An investigational medication for amyotrophic lateral sclerosis (ALS), a deadly neurological ailment that may cause paralysis, has been given the green light in Canada. This opens the door to a new treatment option for ALS, a condition for which there are very few viable treatments.
The approval is contingent upon the pharmaceutical firm subsequently providing further proof demonstrating that the therapy is effective. It is likely to be of major interest to patients with A.L.S. (amyotrophic lateral sclerosis) in the United States, where the same therapy — AMX0035, which is going to be marketed as Albrioza — is being evaluated by the Food and Drug Administration, which has raised questions about the effectiveness of the treatment. Currently, the FDA is evaluating the therapy.
Earlier this year, the Food and Drug Administration conducted a review that concluded Albrioza was safe to use, but that there was insufficient evidence to suggest that it was effective in either helping patients live longer or slowing the rate at which they lost functions such as the ability to control their muscles, speak, or breathe without assistance. In March, a committee comprised of independent experts to the FDA reached the conclusion, by a razor-thin margin, that the treatment was not yet ready to be approved.
The Food and Drug Administration (FDA) was going to make its final judgement this month, but they announced not too long ago that they would be extending the deadline to September 29 because they needed more time to study further analyses of data that were provided by the firm.
A.L.S., commonly known as Lou Gehrig’s disease, is diagnosed in around 6,000 individuals throughout the globe every year and often results in death within two to five years after the first diagnosis. In the United States, there are only two drugs that have been licenced to treat A.L.S.: riluzole, which may prolong life by several months, and edaravone, which can reduce development by around 33 percent. Both of these treatments are administered intravenously.
The medicine Albrioza is a mixture of two medications that are already on the market. It comes in the form of a powder that has a bitter flavour and is taken twice a day, either by mixing it with water and drinking it or by ingesting it via a feeding tube. Amylyx Pharmaceuticals, a tiny firm based in Massachusetts, is the one responsible for its production. The company’s founders, Justin Klee and Joshua Cohen, had the idea for the treatment back when they were undergraduate students at Brown University a little over a decade ago.

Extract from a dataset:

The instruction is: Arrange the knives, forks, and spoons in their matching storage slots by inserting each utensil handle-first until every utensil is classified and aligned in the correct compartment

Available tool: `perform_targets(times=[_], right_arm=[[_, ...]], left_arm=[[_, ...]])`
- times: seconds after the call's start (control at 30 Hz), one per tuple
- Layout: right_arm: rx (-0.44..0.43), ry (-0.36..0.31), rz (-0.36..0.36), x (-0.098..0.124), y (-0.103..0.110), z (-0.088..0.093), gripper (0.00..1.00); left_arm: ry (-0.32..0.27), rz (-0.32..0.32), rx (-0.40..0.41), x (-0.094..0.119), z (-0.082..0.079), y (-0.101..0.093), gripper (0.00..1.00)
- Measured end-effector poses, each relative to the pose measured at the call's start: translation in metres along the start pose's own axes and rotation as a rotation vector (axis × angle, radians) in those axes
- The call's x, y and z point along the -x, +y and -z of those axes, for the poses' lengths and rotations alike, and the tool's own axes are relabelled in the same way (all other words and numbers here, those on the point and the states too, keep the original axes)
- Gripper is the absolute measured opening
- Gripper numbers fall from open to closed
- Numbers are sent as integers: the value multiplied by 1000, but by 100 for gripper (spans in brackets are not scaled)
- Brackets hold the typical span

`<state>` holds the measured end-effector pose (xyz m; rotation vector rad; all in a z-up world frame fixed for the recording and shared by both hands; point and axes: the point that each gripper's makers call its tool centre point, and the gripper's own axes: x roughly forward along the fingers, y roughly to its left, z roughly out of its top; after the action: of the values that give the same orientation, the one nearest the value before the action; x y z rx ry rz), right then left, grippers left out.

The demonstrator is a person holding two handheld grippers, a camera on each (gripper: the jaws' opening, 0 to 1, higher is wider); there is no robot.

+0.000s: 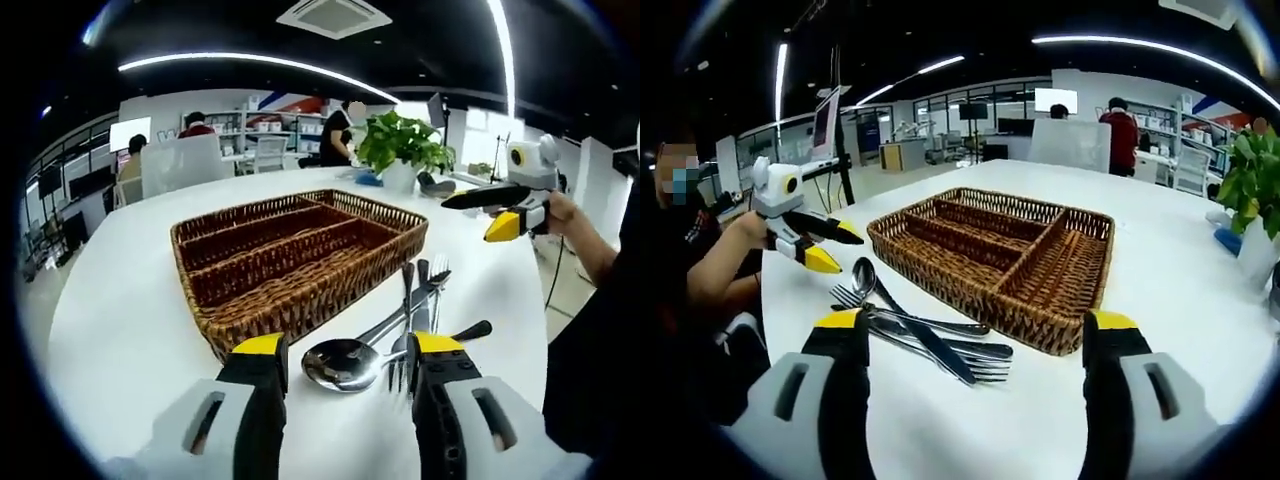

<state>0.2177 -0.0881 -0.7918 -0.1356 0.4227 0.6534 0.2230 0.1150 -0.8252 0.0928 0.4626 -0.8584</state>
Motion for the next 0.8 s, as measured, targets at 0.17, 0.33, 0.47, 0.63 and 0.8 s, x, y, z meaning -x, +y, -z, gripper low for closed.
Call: perform_targets(times=[0.17, 0.33, 0.47, 0.63, 0.8], right_arm=[[-7, 9, -7, 0, 1, 5, 88], [-9, 11, -10, -1, 1, 7, 87], [-13, 14, -13, -2, 1, 9, 86], [-17, 25, -15, -3, 0, 14, 85], [-27, 30, -12, -3, -1, 17, 84]], left_arm=[[24, 14, 13, -5, 6, 8, 39], [57, 32, 35, -10, 14, 15, 32], [45, 79, 63, -15, 15, 13, 25], [42, 132, 60, -18, 17, 9, 19], [58, 134, 34, -20, 23, 9, 12]])
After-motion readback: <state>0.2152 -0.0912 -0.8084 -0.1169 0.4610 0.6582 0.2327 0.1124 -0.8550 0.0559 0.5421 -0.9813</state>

They hypothesised that by combining taurursodiol, a supplement that is occasionally used to regulate liver enzymes, and sodium phenylbutyrate, a medication for a paediatric urea disorder, they would be able to protect neurons by preventing the dysfunction of two structures within cells: the mitochondria and the endoplasmic reticulum. In other words, they would be able to protect neurons by ensuring that the mitochondria and the endoplasmic reticulum
In the Phase 2 trial, two-thirds of the 137 participants were given Albrioza, and over the course of 24 weeks, they experienced a decline in physical abilities that was 25 percent slower than the decline experienced by the participants who were given a placebo. This translated to a difference of 2.32 points on a scale that rates 12 different physical abilities, including walking, speaking, swallowing, dressing, handwriting, and breathing.
The open-label extension trial included 90 of those patients, 34 of whom had been assigned to the placebo group. These patients started receiving the medicine around seven months after those who had gotten it from the very beginning. According to the findings published by Amylyx, patients who were given the medication for the greatest period of time had a median of around 6.5 months extra time before being hospitalised, being placed on a ventilator, or passing away. More data, which revealed an extra advantage, was released by researchers who participated in the trial only last month.
The majority of the funding for Amylyx’s research on Albrioza came from the company itself; however, the A.L.S. Association also made a contribution of $2.2 million utilising funds that were donated in response to the 2014 Ice Bucket Challenge. Amylyx has committed to using the proceeds from the sale of the medicine to return one hundred fifty percent of the association’s award in order to finance more research.
Patients in the clinical studies were required to have experienced symptoms during the previous 18 months before to the study and to have been impacted in at least three body locations, both of which are indicators of a disease that is advancing quickly. Although the approval from Health Canada did not impose any limitations on which A.L.S. patients could take Albrioza, the founders of Amylyx and Dr. Genge both stated that it is possible that such limitations could be established by the Canadian coverage system or by pharmaceutical formularies in some of Canada’s provinces.